◆ **Task requirements**
Copy the records below verbatim, from the first line through the line containing "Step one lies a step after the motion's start", inclusive, and output nothing else.

Stored dataset items
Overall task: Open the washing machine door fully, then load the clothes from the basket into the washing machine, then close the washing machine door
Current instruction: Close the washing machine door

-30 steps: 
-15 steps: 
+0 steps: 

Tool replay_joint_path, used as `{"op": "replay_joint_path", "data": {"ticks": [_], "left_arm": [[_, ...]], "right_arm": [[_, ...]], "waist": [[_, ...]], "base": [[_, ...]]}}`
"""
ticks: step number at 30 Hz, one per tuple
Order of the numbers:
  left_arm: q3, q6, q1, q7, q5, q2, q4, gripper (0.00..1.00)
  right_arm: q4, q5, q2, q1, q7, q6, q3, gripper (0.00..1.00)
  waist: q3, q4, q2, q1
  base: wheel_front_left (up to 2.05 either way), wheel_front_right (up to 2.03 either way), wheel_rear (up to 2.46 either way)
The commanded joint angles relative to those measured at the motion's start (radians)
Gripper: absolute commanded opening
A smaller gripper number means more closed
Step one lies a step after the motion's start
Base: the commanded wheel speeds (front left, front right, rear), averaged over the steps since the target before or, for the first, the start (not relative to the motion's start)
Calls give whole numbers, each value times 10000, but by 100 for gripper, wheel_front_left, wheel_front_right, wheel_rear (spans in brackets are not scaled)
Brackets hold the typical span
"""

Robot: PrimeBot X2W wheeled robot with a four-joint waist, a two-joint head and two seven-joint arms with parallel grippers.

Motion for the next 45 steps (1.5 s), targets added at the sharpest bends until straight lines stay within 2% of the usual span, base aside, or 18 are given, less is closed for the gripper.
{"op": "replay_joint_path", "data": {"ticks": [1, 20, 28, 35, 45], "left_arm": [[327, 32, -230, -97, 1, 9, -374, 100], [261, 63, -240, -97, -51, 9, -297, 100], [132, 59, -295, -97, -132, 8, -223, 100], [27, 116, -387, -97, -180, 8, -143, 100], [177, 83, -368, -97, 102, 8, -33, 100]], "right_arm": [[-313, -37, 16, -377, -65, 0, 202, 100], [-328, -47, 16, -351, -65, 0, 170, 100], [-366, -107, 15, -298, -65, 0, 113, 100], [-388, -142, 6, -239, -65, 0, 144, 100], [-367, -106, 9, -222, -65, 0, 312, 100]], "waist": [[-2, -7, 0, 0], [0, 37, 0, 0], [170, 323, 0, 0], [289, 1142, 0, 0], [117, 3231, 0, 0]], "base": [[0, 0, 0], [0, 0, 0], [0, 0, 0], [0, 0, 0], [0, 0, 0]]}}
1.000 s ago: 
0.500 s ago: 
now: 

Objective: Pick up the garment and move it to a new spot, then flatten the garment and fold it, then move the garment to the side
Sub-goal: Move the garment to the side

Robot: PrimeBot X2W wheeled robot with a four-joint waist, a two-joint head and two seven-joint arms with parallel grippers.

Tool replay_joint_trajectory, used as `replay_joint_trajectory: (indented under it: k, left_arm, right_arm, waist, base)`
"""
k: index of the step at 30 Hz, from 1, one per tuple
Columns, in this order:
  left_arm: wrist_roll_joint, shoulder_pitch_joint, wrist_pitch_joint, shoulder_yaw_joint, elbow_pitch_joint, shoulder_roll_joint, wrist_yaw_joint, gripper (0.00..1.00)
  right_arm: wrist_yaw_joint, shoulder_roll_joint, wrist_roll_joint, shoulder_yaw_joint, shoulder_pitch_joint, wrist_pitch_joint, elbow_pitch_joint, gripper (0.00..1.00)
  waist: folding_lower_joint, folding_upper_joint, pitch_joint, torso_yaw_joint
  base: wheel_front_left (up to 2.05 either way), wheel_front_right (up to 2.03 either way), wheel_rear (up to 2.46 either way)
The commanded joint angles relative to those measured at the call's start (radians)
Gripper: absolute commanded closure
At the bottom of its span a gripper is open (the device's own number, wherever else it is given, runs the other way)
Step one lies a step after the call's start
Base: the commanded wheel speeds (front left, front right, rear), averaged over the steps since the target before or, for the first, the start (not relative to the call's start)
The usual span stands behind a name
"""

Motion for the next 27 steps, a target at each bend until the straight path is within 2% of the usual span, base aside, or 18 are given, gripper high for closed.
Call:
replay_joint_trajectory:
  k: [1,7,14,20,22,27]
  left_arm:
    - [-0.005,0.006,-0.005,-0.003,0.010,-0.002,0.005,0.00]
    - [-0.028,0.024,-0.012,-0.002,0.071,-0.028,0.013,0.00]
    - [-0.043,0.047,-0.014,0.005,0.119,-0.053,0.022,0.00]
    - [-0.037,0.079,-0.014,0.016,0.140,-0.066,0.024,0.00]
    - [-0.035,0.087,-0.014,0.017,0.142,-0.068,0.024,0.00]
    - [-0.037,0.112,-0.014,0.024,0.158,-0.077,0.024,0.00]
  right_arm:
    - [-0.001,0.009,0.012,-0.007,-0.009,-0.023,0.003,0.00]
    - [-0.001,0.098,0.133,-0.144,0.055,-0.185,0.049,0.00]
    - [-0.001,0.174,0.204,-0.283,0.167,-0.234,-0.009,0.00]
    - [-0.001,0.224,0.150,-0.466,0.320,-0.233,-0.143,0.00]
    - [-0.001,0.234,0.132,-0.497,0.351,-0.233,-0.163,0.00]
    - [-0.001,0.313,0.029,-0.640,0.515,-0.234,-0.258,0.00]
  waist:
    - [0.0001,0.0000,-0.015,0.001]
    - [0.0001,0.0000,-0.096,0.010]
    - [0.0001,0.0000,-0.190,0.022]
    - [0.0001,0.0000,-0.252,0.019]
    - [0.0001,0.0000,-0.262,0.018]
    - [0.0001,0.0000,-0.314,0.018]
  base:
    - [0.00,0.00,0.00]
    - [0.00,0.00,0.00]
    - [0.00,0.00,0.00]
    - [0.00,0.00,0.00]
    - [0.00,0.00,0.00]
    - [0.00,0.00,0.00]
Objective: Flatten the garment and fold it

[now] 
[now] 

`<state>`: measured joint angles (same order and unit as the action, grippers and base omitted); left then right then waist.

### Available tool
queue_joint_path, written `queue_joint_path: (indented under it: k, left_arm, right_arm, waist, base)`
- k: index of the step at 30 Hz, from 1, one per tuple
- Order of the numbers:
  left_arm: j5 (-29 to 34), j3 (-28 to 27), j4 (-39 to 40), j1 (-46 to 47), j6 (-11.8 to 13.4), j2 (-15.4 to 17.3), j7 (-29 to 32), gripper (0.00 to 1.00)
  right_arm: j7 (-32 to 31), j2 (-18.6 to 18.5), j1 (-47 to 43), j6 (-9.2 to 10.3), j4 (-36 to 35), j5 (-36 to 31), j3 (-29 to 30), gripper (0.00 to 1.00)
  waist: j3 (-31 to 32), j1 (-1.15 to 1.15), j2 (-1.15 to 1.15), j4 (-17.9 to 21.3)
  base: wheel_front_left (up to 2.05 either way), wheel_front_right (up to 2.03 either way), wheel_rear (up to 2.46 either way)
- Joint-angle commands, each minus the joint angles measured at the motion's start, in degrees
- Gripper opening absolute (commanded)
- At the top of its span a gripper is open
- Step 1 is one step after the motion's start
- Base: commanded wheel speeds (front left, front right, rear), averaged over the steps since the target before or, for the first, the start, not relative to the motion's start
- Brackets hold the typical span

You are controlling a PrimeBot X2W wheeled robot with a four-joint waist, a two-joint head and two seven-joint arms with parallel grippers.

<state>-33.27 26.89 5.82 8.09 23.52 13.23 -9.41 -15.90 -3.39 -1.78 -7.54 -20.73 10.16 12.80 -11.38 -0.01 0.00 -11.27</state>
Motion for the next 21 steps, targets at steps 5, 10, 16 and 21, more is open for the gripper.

◆ **Answer for the task**
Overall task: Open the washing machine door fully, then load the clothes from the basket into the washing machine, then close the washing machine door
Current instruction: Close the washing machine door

-30 steps: 
-15 steps: 
+0 steps: 

Tool replay_joint_path, used as `{"op": "replay_joint_path", "data": {"ticks": [_], "left_arm": [[_, ...]], "right_arm": [[_, ...]], "waist": [[_, ...]], "base": [[_, ...]]}}`
"""
ticks: step number at 30 Hz, one per tuple
Order of the numbers:
  left_arm: q3, q6, q1, q7, q5, q2, q4, gripper (0.00..1.00)
  right_arm: q4, q5, q2, q1, q7, q6, q3, gripper (0.00..1.00)
  waist: q3, q4, q2, q1
  base: wheel_front_left (up to 2.05 either way), wheel_front_right (up to 2.03 either way), wheel_rear (up to 2.46 either way)
The commanded joint angles relative to those measured at the motion's start (radians)
Gripper: absolute commanded opening
A smaller gripper number means more closed
Step one lies a step after the motion's start

The exercise is complete as it stands.